- YOUR INSTRUCTIONS: If a line in the data contains "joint", copy it out.

- DATA BLOCK:
--------------------------------------------------

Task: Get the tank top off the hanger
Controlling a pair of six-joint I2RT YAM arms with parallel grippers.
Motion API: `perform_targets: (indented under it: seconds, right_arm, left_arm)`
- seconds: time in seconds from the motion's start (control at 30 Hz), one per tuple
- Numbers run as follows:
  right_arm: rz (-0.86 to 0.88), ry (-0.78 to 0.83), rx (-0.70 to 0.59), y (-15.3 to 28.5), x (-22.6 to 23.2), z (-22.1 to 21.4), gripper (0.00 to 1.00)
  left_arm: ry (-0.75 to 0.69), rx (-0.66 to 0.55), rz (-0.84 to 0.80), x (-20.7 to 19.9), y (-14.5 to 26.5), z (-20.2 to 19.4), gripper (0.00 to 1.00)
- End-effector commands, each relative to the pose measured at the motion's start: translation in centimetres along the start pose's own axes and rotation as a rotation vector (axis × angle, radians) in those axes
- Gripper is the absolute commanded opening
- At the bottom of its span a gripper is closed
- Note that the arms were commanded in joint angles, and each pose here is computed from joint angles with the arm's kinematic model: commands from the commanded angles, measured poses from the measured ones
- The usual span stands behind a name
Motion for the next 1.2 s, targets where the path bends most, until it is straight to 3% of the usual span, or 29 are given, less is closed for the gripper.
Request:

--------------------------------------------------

- RESULT OF THIS TASK:
Controlling a pair of six-joint I2RT YAM arms with parallel grippers.
- Note that the arms were commanded in joint angles, and each pose here is computed from joint angles with the arm's kinematic model: commands from the commanded angles, measured poses from the measured ones

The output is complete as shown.